There are sound engineering reasons for material selection - but they always end up using plain steel because beancounters get involved in engineering decisions (a subject about which they typically know slightly less than nothing...)

5-90
 
5-90 said:
Try again - SF Bay Area. However, I did grow up in Lafayette, IN - and I started using brass there wherever possible. Exhaust studs were made from brass threaded rod, underbody stuff was either stainless or brass - and if I HAD to use regular steel, I typically found SOMETHING to coat it with. Always do a job with the mind that you're going to be the next poor schmuck to do it, and when I do, all I have is my Gerber Multi-Plier 600DET and my SwissChamp...

There are sound engineering reasons for material selection - but they always end up using plain steel because beancounters get involved in engineering decisions (a subject about which they typically know slightly less than nothing...)

5-90

Brass studs would resist rot a lot better, yes. I thought you were referring to a brass nut on a steel stud. I prefer cheapo steel disposable bolts to expensive brass studs, but I guess either way works. Once you fix an exhaust pipe or manifold, it should be quite some time before it needs to be taken apart again anyway...unless it's a pre-2001 Honda Civic, but that's another story.

Beancounters are the whole reason cars today are made of like 99% plastic...awsome ain't it :D
 
He, thanks about that 9/16" socket with the universal joint. Will get one for sure!

Tim
 
I will be getting that APN manifold everyone is talking about to replace my cracked stock on on my 94. I just wanted to check out a few things based on my reading, hopefully a few ppl will chime in.

From my understanding the stock dish washers can be re-used, but the original bolts should not be used. My question is , can grade 8 bolts of the same spec be used ?

On the gasket i should spray a few coats of copper spray on both sides..

Does that all sound ok ?

Thanks
pete
 
jeepsrock said:
I will be getting that APN manifold everyone is talking about to replace my cracked stock on on my 94. I just wanted to check out a few things based on my reading, hopefully a few ppl will chime in.

From my understanding the stock dish washers can be re-used, but the original bolts should not be used. My question is , can grade 8 bolts of the same spec be used ?

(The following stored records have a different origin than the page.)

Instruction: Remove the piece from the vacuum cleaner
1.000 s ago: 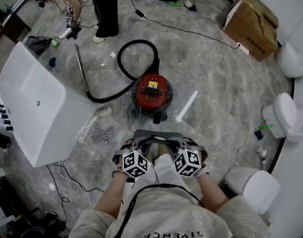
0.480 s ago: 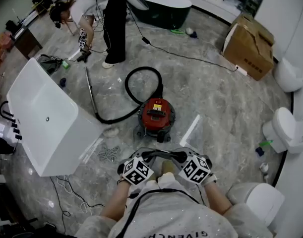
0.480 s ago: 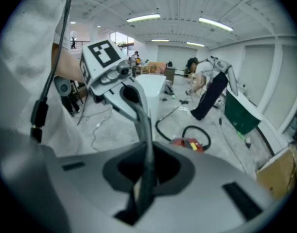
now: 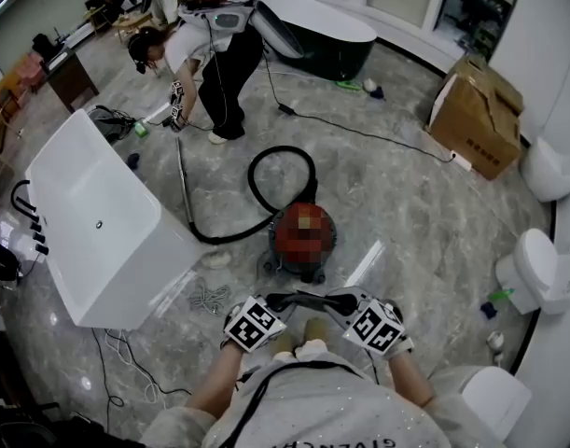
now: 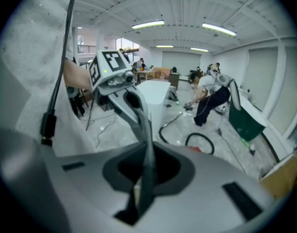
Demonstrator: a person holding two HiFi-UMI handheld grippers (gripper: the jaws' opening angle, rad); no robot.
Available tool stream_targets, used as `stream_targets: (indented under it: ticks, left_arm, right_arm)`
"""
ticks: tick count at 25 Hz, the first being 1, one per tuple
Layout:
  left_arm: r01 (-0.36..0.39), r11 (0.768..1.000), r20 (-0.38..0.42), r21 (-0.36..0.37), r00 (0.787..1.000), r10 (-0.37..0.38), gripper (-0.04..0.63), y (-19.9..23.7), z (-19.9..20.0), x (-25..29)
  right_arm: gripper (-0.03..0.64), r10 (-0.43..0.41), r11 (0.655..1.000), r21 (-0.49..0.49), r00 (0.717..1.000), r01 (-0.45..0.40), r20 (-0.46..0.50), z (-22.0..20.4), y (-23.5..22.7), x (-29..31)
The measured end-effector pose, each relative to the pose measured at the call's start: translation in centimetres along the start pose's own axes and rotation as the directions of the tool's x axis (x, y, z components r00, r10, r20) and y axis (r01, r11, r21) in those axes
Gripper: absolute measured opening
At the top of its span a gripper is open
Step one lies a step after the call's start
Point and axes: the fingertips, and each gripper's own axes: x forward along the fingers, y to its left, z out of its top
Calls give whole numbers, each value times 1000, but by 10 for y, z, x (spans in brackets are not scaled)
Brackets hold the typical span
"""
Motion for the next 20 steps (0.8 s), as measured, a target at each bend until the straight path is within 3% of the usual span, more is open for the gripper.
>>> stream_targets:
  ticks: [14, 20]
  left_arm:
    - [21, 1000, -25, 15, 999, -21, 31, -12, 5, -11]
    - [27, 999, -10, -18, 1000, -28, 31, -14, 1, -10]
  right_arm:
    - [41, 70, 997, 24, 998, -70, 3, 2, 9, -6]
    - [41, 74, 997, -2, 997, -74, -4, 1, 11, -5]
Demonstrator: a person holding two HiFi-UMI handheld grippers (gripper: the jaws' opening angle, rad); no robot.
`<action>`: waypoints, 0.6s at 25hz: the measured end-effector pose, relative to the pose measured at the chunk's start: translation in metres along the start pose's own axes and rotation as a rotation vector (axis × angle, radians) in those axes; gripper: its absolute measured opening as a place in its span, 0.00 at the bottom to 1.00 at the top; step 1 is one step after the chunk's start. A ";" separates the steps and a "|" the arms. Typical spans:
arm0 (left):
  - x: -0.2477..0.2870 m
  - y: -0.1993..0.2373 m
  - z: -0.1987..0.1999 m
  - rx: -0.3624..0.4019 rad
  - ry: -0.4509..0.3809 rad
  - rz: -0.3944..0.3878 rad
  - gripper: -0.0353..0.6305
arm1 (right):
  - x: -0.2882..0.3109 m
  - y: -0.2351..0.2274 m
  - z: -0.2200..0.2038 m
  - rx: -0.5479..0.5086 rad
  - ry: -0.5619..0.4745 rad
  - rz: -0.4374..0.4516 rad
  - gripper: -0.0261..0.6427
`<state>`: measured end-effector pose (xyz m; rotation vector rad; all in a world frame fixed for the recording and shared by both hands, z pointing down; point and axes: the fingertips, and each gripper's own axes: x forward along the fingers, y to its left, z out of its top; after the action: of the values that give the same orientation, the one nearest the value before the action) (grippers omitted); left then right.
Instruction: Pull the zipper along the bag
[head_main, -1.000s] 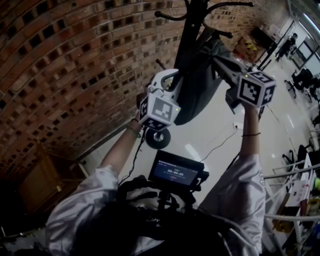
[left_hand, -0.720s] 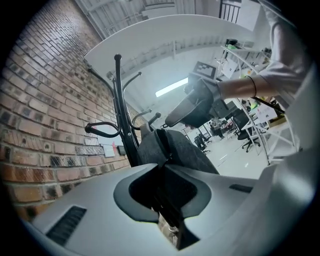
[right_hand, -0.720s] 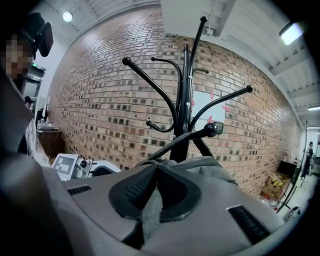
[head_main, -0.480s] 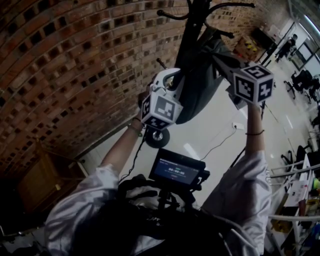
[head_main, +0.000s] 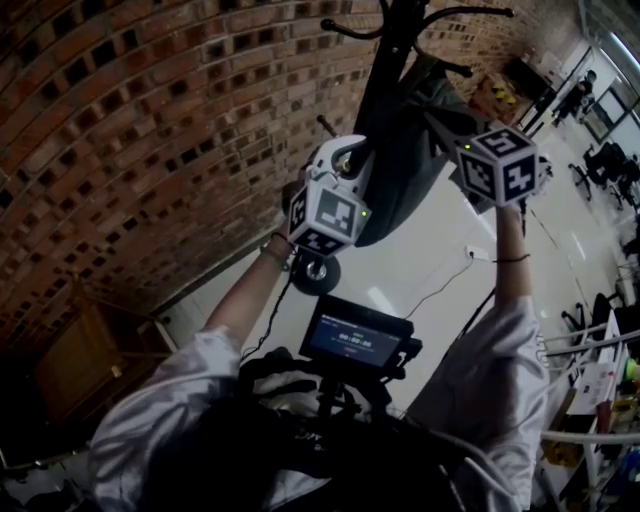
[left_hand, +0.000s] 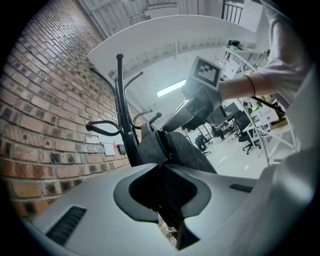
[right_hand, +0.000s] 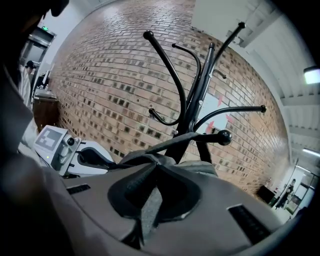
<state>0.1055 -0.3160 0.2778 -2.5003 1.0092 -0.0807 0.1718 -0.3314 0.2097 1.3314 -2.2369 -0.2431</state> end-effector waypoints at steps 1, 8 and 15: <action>0.000 0.000 0.000 -0.002 0.001 -0.003 0.09 | 0.000 0.000 0.000 0.011 0.000 0.003 0.07; 0.002 -0.003 -0.001 -0.004 -0.003 -0.017 0.09 | -0.006 0.004 0.004 0.082 0.024 0.087 0.06; 0.002 -0.005 -0.005 -0.007 -0.008 -0.023 0.09 | -0.008 0.013 0.008 0.038 0.082 0.115 0.06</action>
<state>0.1093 -0.3164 0.2838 -2.5168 0.9791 -0.0742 0.1606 -0.3188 0.2050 1.2047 -2.2499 -0.1030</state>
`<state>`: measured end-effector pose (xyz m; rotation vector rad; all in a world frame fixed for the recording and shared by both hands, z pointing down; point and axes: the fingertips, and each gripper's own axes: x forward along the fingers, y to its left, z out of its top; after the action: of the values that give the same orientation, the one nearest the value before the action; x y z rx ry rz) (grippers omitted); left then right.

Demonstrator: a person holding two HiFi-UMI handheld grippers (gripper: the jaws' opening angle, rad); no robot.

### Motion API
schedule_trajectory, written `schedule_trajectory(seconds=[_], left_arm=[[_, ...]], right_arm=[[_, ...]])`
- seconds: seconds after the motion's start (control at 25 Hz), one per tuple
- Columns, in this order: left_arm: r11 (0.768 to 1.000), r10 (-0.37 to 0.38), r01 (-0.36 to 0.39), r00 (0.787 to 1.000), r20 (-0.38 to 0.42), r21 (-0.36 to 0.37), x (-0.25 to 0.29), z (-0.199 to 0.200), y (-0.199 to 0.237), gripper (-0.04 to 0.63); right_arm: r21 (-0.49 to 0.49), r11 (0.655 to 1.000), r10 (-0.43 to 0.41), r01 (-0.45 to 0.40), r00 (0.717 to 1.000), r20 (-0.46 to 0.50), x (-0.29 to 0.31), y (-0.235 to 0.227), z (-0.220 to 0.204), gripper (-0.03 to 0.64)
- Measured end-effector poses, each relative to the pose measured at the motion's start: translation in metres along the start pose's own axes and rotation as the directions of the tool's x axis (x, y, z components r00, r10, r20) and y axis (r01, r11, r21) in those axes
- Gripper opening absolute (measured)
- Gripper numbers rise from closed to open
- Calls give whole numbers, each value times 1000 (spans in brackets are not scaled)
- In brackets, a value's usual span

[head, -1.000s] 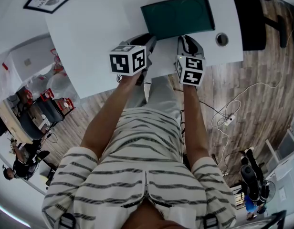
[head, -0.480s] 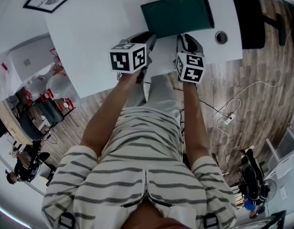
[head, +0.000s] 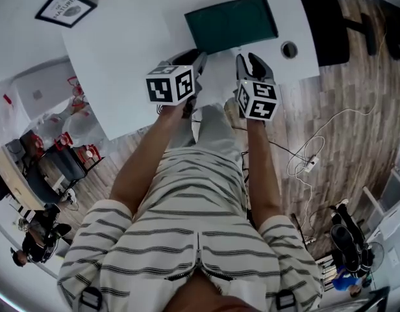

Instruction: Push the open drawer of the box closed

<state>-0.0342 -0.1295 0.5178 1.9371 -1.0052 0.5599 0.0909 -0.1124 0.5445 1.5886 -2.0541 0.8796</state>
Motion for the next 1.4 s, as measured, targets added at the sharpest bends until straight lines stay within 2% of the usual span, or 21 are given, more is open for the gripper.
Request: schedule_trajectory(seconds=[0.16, 0.2, 0.36, 0.52, 0.6, 0.72, 0.96, 1.4], left_arm=[[999, -25, 24, 999, 28, 35, -17, 6, -17, 80], [999, -33, 32, 999, 34, 42, -21, 8, -22, 77], [997, -60, 56, 996, 65, 57, -42, 14, -42, 40], [992, -84, 72, 990, 113, 107, -60, 26, -64, 0], [989, -98, 83, 987, 125, 121, -73, 26, -74, 0], [983, -126, 104, 983, 136, 152, -89, 23, -88, 0], [958, -193, 147, 965, 175, 245, -106, 28, -112, 0], [900, -297, 169, 912, 283, 401, -128, 37, -141, 0]], right_arm=[[21, 1000, 0, -1, 998, 55, -27, 7, 17, 112], [24, 1000, 3, -5, 998, 68, -34, 10, 21, 87], [14, 1000, 20, -22, 994, 112, -62, 23, 36, 81], [9, 999, 36, -39, 984, 176, -87, 32, 56, 63], [12, 999, 47, -50, 979, 197, -103, 41, 63, 49], [6, 999, 37, -39, 969, 246, -127, 51, 72, -8], [18, 1000, 17, -24, 949, 316, -162, 59, 89, -6], [28, 997, -72, 66, 902, 425, -208, 58, 103, -6]])
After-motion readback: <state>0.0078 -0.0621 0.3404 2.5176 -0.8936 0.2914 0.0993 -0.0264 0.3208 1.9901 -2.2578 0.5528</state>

On the gasket i should spray a few coats of copper spray on both sides..

Does that all sound ok ?

Thanks
pete

Yes, do replace the bolts. However, don't use SAE8 - use SAE5. The harder bolts are more sensitive to annealing, and will lose strength faster SAE5, CRES, bronze, and brass will all hold up better than SAE8 - with brass or bronze being best.

DO reuse the dish washers - they're needed to help spread clamp loads.

Spray copper should work - I don't keep any around, so I don't know. I do keep RTV Copper around, and I know that works. THIN layer only, please!

Once you've done the job, would you please confirm the bolt sizes for me? I'm thinking they stuck with 3/8"-16 x 1.5", but I'm not sure. All my data is on RENIX engines.

If you use ISO/Metric screws instead, I'd not go with a property class (stamped into the screw head) higher than 9.8 - same reason for not using the SAE8.

5-90
 
Try a marina supply store (boats use a LOT of brass and bronze!) or order them from an outfit like Small Parts or Fastenal.

I've been trying to talk my local hardware store into carrying hex head capscrews in brass, and some fine thread and ISO stuff in CRES, but so far unsuccessfully... WiP may end up carrying bolt kits for various jobs, I'm thinking, just so you can get everything all at once without guessing.

5-90
 
I used brass nuts on my downpipe studs two years ago and they still come off easy even though they have gone thru a couple of harsh NE winters and all the road salt we use.
 
dizzymac said:
I used brass nuts on my downpipe studs two years ago and they still come off easy even though they have gone thru a couple of harsh NE winters and all the road salt we use.

^^^^^

That, people, is precisely why I use brass undercar. I drive cross-country a couple times a year, so I see it ALL. I try to make things as easy for me to deal with as humanly possible, and it usually pays off.